_Try it_
In the copy you make, include no pictures, and transcribe every record exactly.
▼▼▼
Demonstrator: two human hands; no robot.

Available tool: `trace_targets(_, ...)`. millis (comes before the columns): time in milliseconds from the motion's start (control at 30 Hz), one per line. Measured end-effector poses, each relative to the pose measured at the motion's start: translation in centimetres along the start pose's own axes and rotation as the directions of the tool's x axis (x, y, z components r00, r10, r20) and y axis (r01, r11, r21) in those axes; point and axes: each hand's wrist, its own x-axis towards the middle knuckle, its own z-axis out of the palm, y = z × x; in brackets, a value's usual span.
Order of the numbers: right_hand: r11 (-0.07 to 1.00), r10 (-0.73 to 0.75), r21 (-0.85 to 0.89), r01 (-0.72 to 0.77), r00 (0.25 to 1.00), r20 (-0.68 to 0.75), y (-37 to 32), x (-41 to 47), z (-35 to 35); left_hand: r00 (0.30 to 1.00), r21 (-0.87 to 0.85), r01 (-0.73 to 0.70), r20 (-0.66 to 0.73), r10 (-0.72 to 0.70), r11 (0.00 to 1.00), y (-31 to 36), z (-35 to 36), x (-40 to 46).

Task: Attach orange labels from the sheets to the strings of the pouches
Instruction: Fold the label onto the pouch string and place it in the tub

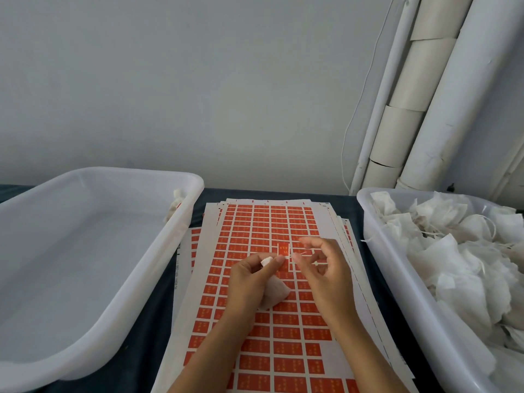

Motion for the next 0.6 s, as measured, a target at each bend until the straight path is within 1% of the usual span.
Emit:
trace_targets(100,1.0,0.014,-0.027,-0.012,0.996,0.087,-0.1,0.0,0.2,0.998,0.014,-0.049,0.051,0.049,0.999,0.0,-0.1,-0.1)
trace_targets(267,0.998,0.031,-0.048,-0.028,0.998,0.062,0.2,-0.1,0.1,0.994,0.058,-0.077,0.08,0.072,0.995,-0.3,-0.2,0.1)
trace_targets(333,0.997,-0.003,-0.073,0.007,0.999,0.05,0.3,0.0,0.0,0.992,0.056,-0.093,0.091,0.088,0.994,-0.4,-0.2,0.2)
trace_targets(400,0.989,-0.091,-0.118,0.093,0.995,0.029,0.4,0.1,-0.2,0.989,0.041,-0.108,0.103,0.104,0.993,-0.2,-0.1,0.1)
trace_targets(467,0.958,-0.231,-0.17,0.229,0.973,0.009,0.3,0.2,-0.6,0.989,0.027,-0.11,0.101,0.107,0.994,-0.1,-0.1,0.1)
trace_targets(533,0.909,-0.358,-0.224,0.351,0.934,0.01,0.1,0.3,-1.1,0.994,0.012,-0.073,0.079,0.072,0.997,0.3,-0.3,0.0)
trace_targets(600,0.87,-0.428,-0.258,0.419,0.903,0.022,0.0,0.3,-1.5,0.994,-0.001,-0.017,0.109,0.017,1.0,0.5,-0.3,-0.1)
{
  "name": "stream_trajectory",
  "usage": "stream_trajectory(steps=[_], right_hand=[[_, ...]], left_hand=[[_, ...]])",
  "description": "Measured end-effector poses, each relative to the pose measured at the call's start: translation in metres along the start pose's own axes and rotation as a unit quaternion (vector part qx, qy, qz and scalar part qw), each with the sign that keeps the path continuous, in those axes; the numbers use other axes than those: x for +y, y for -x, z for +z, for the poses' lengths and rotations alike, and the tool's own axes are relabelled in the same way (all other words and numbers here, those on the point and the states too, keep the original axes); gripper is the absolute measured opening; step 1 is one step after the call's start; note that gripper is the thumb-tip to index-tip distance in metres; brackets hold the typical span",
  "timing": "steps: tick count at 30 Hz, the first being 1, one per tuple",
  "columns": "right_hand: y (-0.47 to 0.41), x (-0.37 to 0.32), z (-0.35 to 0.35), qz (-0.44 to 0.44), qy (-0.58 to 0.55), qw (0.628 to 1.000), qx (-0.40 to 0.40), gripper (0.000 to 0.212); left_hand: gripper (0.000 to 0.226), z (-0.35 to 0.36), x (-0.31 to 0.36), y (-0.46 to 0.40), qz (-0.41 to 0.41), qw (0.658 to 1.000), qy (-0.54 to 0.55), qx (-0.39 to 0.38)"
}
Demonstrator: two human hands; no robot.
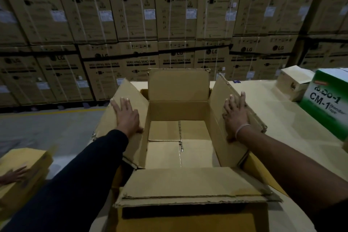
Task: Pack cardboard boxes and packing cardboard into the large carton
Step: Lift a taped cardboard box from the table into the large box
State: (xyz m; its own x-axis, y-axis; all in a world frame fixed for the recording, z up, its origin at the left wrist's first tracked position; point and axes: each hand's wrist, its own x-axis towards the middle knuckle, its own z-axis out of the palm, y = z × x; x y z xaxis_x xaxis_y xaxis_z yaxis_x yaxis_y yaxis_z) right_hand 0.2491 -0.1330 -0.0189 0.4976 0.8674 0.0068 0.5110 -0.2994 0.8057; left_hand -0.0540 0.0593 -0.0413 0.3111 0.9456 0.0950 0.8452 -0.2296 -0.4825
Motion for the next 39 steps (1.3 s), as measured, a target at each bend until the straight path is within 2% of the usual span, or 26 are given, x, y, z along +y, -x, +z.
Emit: stream_trajectory(steps=[6, 12, 16, 20, 24, 28, 32, 36, 39], right_hand=[[-0.002, 0.012, 0.001, -0.014, -0.032, 0.999, -0.011, 0.1], [-0.001, 0.011, -0.002, -0.022, -0.026, 0.999, 0.004, 0.099], [-0.001, 0.006, -0.021, -0.021, -0.037, 0.999, 0.017, 0.107], [-0.003, 0.003, -0.033, -0.012, -0.055, 0.998, 0.036, 0.105], [-0.008, 0.003, -0.041, -0.006, -0.066, 0.997, 0.04, 0.106], [-0.01, 0.012, -0.038, 0.009, -0.089, 0.995, 0.054, 0.1], [-0.016, 0.031, -0.035, 0.017, -0.201, 0.978, 0.047, 0.104], [-0.024, 0.063, -0.029, 0.009, -0.404, 0.914, 0.023, 0.107], [-0.024, 0.09, -0.015, 0.01, -0.466, 0.885, 0.021, 0.105]], left_hand=[[0.081, 0.001, 0.01, 0.005, 0.022, 0.996, -0.085, 0.008], [0.068, -0.004, 0.016, 0.009, 0.035, 0.995, -0.093, 0.009], [0.078, -0.011, 0.02, 0.006, 0.054, 0.996, -0.067, 0.016], [0.099, -0.016, 0.026, 0.004, 0.088, 0.993, -0.031, 0.07], [0.097, -0.022, 0.037, 0.005, 0.129, 0.986, 0.019, 0.106], [0.094, -0.037, 0.05, 0.004, 0.171, 0.975, 0.118, 0.078], [0.095, -0.06, 0.064, 0.002, 0.199, 0.956, 0.207, 0.066], [0.092, -0.096, 0.082, 0.002, 0.195, 0.94, 0.271, 0.074], [0.088, -0.127, 0.104, 0.006, 0.193, 0.924, 0.318, 0.082]])
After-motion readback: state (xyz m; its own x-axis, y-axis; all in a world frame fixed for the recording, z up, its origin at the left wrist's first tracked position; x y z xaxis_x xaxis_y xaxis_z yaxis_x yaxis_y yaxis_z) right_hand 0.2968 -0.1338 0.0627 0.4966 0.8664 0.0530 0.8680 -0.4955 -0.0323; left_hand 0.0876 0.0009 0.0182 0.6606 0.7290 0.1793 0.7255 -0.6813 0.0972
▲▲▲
_Expected answer_
Demonstrator: two human hands; no robot.

Available tool: `trace_targets(_, ...)`. millis (comes before the columns): time in milliseconds from the motion's start (control at 30 Hz), one per line. Measured end-effector poses, each relative to the pose measured at the motion's start: translation in centimetres along the start pose's own axes and rotation as the directions of the tool's x axis (x, y, z components r00, r10, r20) and y axis (r01, r11, r21) in those axes; point and axes: each hand's wrist, its own x-axis towards the middle knuckle, its own z-axis out of the palm, y = z × x; in brackets, a value's usual span.
Order of the numbers: right_hand: r11 (-0.07 to 1.00), r10 (-0.73 to 0.75), r21 (-0.85 to 0.89), r01 (-0.72 to 0.77), r00 (0.25 to 1.00), r20 (-0.68 to 0.75), y (-37 to 32), x (-41 to 47), z (-35 to 35); left_hand: r00 (0.30 to 1.00), r21 (-0.87 to 0.85), r01 (-0.73 to 0.70), r20 (-0.66 to 0.73), r10 (-0.72 to 0.70), r11 (0.00 to 1.00), y (-31 to 36), z (-35 to 36), x (-40 to 46).

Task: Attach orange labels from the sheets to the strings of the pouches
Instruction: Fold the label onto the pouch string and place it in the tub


Motion for the next 0.6 s, as measured, a target at each bend until the straight path is within 1% of the usual span.
Emit:
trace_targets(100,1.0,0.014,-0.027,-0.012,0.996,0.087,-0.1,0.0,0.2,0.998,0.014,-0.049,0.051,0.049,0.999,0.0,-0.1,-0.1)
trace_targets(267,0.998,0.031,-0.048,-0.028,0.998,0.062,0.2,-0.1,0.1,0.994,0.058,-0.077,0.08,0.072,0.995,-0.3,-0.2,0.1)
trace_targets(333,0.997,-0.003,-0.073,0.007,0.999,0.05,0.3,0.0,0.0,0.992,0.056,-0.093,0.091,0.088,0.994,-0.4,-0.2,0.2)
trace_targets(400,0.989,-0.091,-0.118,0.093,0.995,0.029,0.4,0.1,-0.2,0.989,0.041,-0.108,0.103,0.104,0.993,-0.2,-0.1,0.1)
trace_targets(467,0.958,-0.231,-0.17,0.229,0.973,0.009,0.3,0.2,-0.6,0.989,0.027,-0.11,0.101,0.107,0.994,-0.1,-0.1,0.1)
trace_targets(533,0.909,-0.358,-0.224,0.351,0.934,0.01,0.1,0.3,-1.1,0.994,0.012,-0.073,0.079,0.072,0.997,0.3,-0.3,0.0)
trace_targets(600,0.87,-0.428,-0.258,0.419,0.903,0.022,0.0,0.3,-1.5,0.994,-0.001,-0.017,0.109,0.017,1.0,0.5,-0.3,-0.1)
{
  "name": "stream_trajectory",
  "usage": "stream_trajectory(steps=[_], right_hand=[[_, ...]], left_hand=[[_, ...]])",
  "description": "Measured end-effector poses, each relative to the pose measured at the call's start: translation in metres along the start pose's own axes and rotation as a unit quaternion (vector part qx, qy, qz and scalar part qw), each with the sign that keeps the path continuous, in those axes; the numbers use other axes than those: x for +y, y for -x, z for +z, for the poses' lengths and rotations alike, and the tool's own axes are relabelled in the same way (all other words and numbers here, those on the point and the states too, keep the original axes); gripper is the absolute measured opening; step 1 is one step after the call's start; note that gripper is the thumb-tip to index-tip distance in metres; brackets hold the typical span",
  "timing": "steps: tick count at 30 Hz, the first being 1, one per tuple",
  "columns": "right_hand: y (-0.47 to 0.41), x (-0.37 to 0.32), z (-0.35 to 0.35), qz (-0.44 to 0.44), qy (-0.58 to 0.55), qw (0.628 to 1.000), qx (-0.40 to 0.40), gripper (0.000 to 0.212); left_hand: gripper (0.000 to 0.226), z (-0.35 to 0.36), x (-0.31 to 0.36), y (-0.46 to 0.40), qz (-0.41 to 0.41), qw (0.658 to 1.000), qy (-0.54 to 0.55), qx (-0.39 to 0.38)"
}
Demonstrator: two human hands; no robot.
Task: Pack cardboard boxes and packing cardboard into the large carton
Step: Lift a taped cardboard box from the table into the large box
State: (xyz m; its own x-axis, y-axis; all in a world frame fixed for the recording, z up, its origin at the left wrist's first tracked position; point and axes: each hand's wrist, its own x-axis towards the middle knuckle, its own z-axis out of the palm, y = z × x; x y z xaxis_x xaxis_y xaxis_z yaxis_x yaxis_y yaxis_z) right_hand 0.2491 -0.1330 -0.0189 0.4976 0.8674 0.0068 0.5110 -0.2994 0.8057; left_hand -0.0540 0.0593 -0.0413 0.3111 0.9456 0.0950 0.8452 -0.2296 -0.4825
Motion for the next 39 steps (1.3 s), as measured, a target at each bend until the straight path is within 2% of the usual span, or 26 are given, x, y, z along +y, -x, +z.
Emit: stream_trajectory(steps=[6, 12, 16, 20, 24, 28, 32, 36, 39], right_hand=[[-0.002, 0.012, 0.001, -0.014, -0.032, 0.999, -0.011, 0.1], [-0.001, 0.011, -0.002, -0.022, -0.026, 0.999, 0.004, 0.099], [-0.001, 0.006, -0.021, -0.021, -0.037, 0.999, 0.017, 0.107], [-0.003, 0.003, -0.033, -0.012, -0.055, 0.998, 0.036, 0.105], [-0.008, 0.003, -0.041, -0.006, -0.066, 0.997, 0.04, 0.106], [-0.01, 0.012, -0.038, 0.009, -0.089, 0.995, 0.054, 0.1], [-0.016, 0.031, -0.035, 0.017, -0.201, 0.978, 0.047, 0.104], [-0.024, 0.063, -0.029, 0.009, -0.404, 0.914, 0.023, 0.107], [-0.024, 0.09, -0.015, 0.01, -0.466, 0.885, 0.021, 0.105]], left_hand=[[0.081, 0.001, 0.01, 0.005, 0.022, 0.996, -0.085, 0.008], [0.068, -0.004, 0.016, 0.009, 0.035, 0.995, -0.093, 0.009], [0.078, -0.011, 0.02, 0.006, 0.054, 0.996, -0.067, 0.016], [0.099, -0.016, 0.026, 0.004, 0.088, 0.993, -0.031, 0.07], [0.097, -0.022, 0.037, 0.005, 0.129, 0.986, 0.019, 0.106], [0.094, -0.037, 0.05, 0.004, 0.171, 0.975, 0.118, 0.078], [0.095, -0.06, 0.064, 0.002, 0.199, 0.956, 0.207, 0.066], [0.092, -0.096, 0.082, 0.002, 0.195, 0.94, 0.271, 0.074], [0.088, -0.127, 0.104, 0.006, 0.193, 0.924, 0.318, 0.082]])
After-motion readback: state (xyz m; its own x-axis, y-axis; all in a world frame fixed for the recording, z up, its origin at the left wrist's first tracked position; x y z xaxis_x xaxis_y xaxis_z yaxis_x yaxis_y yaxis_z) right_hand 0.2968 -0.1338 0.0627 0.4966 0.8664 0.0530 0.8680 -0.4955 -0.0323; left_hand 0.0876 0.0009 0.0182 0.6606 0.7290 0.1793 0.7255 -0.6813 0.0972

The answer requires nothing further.